**Exercise description**
Copy word for word the lines of the records below, beginning at the one with "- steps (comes" and finishing at the one with "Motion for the", ends included, but none of the pictures.

**Supplied material**
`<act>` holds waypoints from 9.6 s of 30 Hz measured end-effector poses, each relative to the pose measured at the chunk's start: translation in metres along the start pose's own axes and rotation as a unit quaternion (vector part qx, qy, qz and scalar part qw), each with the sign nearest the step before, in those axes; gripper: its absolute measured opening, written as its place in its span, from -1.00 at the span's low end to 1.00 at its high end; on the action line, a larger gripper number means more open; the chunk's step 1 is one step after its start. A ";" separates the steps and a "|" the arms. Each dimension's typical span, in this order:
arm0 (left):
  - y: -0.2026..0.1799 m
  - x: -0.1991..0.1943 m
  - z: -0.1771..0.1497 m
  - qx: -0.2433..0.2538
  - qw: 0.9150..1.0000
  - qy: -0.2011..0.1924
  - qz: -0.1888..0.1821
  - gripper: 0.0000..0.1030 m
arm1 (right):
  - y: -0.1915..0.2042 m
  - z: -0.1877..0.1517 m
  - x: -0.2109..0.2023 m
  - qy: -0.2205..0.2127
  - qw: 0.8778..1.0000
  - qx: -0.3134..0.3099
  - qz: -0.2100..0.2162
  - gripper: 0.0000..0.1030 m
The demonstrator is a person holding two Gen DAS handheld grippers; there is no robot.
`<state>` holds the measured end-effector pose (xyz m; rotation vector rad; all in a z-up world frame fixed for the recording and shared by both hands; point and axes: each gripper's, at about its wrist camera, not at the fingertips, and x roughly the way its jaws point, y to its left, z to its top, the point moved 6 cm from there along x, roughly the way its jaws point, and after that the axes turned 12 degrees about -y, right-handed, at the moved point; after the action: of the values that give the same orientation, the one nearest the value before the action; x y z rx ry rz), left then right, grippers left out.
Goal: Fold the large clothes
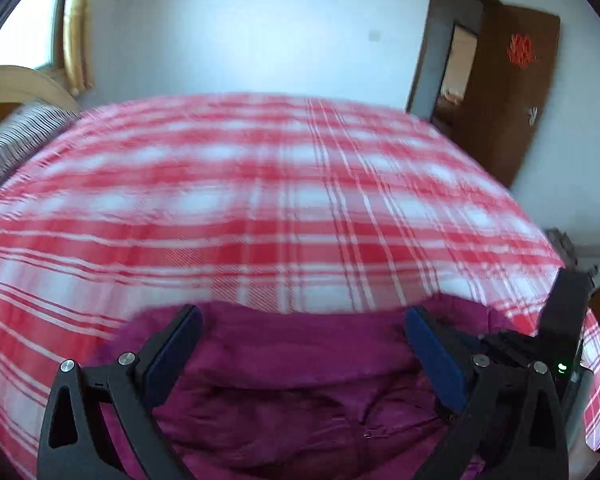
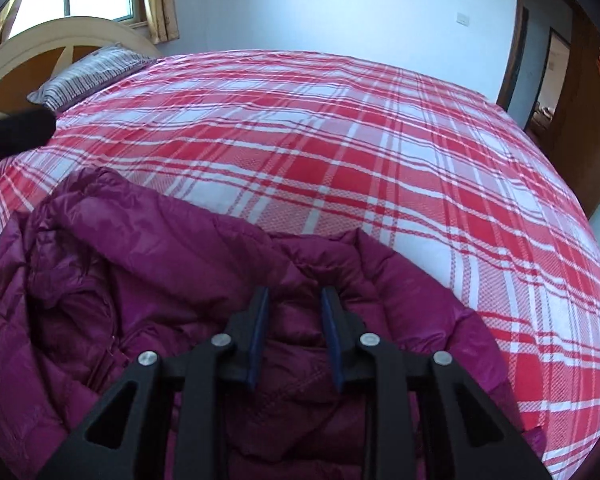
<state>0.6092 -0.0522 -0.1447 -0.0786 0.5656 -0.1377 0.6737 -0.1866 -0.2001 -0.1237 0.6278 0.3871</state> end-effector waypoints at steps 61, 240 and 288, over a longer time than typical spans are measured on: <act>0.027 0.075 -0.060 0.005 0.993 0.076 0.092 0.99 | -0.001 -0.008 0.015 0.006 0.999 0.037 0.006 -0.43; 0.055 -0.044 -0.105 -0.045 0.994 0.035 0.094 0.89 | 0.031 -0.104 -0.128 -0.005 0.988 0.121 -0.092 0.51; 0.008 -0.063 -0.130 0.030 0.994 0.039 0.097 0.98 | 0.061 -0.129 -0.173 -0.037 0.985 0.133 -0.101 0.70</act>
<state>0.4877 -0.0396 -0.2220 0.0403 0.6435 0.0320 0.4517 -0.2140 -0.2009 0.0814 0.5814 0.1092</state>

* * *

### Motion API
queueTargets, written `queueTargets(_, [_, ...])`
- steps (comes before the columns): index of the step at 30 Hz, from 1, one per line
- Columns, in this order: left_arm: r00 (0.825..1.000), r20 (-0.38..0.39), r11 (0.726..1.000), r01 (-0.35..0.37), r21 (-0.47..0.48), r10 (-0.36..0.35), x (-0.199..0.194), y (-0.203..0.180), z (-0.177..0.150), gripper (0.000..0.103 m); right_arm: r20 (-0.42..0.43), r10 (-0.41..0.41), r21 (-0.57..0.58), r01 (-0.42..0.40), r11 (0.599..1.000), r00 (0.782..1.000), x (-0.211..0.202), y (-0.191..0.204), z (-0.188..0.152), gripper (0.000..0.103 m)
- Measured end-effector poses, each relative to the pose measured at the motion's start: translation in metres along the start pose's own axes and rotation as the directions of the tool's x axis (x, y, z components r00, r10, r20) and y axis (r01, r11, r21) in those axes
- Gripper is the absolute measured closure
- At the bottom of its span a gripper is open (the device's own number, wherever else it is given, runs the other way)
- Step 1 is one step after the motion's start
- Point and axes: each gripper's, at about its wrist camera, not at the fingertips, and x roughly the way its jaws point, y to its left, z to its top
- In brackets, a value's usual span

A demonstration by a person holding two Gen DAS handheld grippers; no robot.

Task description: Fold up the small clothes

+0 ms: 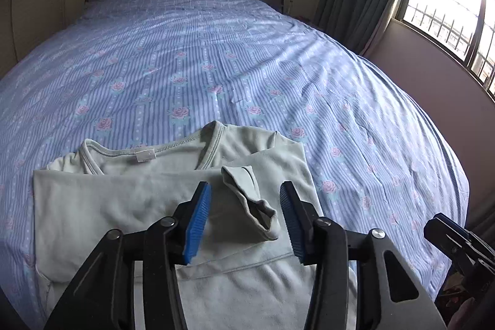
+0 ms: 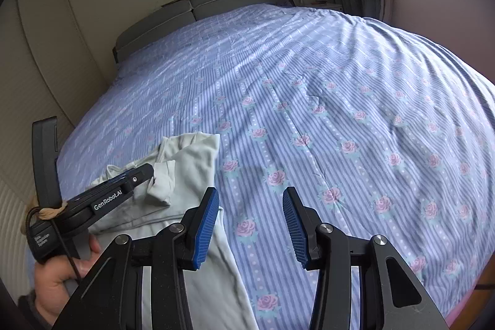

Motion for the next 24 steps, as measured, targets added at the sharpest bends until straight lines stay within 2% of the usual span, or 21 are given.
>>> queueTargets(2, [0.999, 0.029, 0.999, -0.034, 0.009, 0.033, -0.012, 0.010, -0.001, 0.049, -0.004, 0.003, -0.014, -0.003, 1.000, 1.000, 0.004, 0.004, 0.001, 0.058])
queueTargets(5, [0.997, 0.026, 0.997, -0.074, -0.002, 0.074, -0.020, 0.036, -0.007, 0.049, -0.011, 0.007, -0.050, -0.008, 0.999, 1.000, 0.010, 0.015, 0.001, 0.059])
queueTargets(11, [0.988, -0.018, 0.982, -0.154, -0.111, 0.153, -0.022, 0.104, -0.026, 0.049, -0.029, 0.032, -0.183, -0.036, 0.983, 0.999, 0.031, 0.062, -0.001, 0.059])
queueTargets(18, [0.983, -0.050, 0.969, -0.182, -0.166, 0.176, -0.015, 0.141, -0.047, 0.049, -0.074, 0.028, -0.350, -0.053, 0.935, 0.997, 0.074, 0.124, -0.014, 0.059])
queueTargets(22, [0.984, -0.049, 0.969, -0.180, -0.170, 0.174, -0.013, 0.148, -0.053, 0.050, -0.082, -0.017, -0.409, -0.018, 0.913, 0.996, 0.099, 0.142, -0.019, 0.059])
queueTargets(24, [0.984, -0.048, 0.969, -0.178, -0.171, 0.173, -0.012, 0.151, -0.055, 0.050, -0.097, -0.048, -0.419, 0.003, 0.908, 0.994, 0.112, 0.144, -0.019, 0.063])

**Solution for this exercise**
- steps (comes before the columns): index of the step at 30 Hz, from 1, one per line
- Columns, in this order: left_arm: r00 (0.825..1.000), r20 (-0.38..0.39), r11 (0.726..1.000), r01 (-0.35..0.37), r21 (-0.47..0.48), r10 (-0.36..0.35), x (-0.199..0.194), y (-0.203..0.180), z (-0.177..0.150), gripper (0.000..0.103 m); right_arm: r20 (-0.42..0.43), r10 (-0.41..0.41), r21 (-0.57..0.58), r01 (-0.42..0.40), r11 (0.599..1.000), r00 (0.782..1.000), x (-0.211..0.202), y (-0.191..0.204), z (-0.188..0.152), gripper (0.000..0.103 m)
- Measured end-effector poses, each relative to the pose measured at the motion's start: translation in metres along the start pose's own axes and rotation as the directions of the tool's x axis (x, y, z components r00, r10, r20) and y axis (r01, r11, r21) in those axes
- Gripper is the absolute measured closure
- At the bottom of its span a gripper is open (the device's own number, wherever else it is given, runs the other way)
- Step 1 is one step after the motion's start
- Point and axes: each gripper's, at about its wrist camera, not at the fingertips, and x roughly the way its jaws point, y to its left, z to its top
- In brackets, a value's usual span

A demonstration by a person holding two Gen DAS handheld grippers; no robot.

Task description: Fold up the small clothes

+0 ms: 
+0 ms: 

Motion for the next 24 steps, as measured, targets added at the sharpest bends until straight lines stay within 2% of the usual span, or 21 are given.

No further answer is expected.